▶ What needs to be done:
Report all lines in the records that hold the string "brown".

——————

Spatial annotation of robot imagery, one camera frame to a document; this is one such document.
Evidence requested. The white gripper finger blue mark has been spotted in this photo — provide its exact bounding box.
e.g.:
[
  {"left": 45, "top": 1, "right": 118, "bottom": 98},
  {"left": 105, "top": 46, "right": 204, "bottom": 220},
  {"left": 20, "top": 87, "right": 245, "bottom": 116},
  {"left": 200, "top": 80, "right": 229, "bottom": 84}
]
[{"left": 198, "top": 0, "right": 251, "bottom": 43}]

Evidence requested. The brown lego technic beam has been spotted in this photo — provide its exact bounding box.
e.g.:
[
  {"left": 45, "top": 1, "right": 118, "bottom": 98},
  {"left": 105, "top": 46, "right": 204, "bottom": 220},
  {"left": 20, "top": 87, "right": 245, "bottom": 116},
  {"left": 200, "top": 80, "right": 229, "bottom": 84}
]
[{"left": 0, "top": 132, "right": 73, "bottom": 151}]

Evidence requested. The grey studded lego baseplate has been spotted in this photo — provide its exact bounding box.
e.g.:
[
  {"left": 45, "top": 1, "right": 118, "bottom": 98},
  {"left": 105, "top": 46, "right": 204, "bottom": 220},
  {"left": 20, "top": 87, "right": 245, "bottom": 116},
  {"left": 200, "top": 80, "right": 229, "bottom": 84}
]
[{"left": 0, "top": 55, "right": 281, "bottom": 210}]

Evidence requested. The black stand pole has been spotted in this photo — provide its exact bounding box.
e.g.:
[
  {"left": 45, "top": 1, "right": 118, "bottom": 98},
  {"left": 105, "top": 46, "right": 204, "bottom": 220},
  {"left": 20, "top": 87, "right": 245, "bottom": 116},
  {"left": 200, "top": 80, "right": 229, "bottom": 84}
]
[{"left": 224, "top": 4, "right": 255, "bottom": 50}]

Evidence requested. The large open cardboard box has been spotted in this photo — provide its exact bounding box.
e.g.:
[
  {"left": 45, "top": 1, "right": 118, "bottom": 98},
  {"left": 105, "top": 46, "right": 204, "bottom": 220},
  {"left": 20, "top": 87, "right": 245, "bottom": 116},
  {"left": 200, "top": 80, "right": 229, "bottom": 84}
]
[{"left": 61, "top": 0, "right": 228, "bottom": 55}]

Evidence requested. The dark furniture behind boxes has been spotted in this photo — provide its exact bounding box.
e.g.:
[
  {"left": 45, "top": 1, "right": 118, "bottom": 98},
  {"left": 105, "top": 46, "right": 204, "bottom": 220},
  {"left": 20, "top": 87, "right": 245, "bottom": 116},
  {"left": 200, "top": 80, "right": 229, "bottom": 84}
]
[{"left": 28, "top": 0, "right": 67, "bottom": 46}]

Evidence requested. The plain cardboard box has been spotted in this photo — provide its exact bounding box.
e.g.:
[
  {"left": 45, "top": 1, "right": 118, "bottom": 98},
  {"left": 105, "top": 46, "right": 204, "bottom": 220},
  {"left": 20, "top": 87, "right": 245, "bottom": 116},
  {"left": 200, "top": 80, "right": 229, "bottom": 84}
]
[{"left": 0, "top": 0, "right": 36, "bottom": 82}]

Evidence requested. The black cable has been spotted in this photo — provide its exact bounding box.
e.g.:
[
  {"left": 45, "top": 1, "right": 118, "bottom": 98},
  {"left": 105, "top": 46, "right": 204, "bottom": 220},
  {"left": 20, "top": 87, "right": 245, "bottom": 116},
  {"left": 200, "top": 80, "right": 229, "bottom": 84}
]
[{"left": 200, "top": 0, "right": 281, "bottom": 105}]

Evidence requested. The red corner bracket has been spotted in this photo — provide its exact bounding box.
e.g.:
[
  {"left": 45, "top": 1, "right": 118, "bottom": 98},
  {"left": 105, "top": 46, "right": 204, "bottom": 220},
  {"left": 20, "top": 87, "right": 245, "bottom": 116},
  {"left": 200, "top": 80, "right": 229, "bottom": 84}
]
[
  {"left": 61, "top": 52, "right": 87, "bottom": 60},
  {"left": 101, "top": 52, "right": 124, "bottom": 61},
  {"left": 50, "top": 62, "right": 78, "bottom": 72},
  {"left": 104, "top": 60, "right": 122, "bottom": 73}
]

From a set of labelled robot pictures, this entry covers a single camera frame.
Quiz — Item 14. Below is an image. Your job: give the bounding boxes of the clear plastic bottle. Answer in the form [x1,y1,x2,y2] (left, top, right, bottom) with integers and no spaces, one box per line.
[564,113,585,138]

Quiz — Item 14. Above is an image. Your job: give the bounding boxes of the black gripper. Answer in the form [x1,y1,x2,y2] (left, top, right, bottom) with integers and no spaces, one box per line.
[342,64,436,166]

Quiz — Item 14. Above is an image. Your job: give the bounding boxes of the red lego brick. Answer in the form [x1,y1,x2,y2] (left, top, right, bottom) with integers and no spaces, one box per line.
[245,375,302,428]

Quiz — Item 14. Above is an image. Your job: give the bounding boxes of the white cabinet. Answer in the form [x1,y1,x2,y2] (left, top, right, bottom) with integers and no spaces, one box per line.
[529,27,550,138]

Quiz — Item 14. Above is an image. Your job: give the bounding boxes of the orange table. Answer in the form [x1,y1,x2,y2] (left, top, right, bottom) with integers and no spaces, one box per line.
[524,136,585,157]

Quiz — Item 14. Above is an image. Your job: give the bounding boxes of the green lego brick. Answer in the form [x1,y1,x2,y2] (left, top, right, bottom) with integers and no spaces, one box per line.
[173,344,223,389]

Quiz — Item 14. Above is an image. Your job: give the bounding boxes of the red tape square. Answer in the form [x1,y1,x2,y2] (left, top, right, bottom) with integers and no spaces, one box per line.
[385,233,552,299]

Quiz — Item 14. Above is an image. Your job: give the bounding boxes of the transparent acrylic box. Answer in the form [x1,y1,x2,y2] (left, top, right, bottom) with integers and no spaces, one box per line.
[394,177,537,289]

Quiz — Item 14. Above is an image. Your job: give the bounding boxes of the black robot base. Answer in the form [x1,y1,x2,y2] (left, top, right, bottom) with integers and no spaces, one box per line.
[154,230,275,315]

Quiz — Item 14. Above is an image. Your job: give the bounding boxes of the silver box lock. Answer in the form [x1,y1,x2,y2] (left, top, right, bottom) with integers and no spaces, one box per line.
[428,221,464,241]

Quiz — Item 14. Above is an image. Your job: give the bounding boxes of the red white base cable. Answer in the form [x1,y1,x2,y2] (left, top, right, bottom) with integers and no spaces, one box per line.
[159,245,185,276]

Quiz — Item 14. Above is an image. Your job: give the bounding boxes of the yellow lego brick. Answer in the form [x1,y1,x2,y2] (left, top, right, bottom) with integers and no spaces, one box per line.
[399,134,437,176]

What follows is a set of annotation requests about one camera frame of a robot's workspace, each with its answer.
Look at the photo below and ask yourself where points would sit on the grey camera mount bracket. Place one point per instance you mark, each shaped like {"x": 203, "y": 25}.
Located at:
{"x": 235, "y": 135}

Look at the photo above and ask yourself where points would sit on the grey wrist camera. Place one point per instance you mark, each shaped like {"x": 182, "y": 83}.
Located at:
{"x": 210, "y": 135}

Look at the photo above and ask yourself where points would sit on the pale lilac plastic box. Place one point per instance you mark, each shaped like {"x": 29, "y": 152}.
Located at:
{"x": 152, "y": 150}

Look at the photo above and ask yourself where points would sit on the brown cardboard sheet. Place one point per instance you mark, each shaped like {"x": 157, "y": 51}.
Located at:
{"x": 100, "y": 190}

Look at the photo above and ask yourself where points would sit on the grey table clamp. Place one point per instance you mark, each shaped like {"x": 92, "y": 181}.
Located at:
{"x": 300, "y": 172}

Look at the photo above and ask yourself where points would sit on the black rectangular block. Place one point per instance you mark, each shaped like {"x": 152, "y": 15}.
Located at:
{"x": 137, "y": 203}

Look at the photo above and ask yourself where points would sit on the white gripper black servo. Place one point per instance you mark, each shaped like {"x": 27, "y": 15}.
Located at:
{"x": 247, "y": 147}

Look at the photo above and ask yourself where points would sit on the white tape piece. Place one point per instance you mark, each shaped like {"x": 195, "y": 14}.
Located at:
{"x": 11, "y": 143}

——————

▶ Result of this task:
Evidence requested. The brown lego technic beam has been spotted in this photo — provide its exact bounding box.
Look at the photo above and ask yourself where points would sit on the brown cardboard sheet. Place one point per instance you mark, each shaped like {"x": 157, "y": 51}.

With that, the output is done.